While consuming a lot of fiber and staying hydrated are healthy when done in moderation, using colonics and laxatives that are intended to “purify” the digestive tract can be dangerous.
Their use can lead to metabolic disturbances, fainting episodes, dehydration, and muscle cramps. The more extreme programs also leave individuals protein and nutrient depleted. Among other consequences, this can lead to decreased lean muscle mass and slowed metabolism.
But What About the Great Benefits Detox Followers Tell You They Get?
Benefits may exist, but they may not be due to detoxification.
The decreased bloating can be from eating less food; the clearer skin from increased hydration; and the decreased headaches from the exercise and relaxation components of the program.
That’s NOT to say that all detox diets should be strictly avoided. In fact, there may be some benefit in a short-term (1-3 days) laxative-free “detox” program.
As a health-promoting practice, committing to a detox regimen helps people stop and consider the healthy and unhealthy components of their lifestyles. Making changes like eating less, examining health habits, and getting rid of processed foods, nicotine, caffeine, and alcohol will help you feel better.
Some dieticians even recommend a gentle cleanse to clients.
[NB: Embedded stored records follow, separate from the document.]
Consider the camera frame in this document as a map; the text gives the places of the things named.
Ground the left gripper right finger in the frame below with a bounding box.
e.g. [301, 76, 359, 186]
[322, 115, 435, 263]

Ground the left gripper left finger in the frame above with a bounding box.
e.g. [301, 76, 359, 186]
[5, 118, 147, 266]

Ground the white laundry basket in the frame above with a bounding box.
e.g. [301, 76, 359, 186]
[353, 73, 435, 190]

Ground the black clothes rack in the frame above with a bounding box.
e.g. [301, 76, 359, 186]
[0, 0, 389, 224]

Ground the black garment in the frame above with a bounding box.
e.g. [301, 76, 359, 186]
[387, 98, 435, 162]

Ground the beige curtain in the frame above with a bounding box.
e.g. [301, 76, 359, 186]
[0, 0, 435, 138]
This would be a diet consisting of primarily fruits, vegetables, non-meat proteins, and lots of water, while excluding substances such as nicotine, caffeine, and alcohol.
In the end, a short and moderate “detox” diet may serve as an incentive to improve a chronically unhealthy lifestyle, though remember, it does not necessarily purify or cleanse the body of toxins.
Recommendations if You’re Starting a Detox Diet
- Make sure you understand the benefits and risks of detox regimens, and explore possible alternative methods that might help improve your health (such as an overall healthy diet that is not nutritionally deficient and regular physical activity).
- Recognize that children and adolescents; pregnant and breastfeeding women; older adults with impaired kidney or liver function; individuals with chronic illness such as diabetes, cancer, heart disease, or gastrointestinal disease; people with eating disorders such as anorexia or bulimia; those with irritable bowel syndrome; and individuals on blood thinning medication are at high-risk for negative health outcomes from following a detox diet.
I hope this helps so that if you’re considering a detox diet you now have some better understanding of what that means and the choices you’ll have.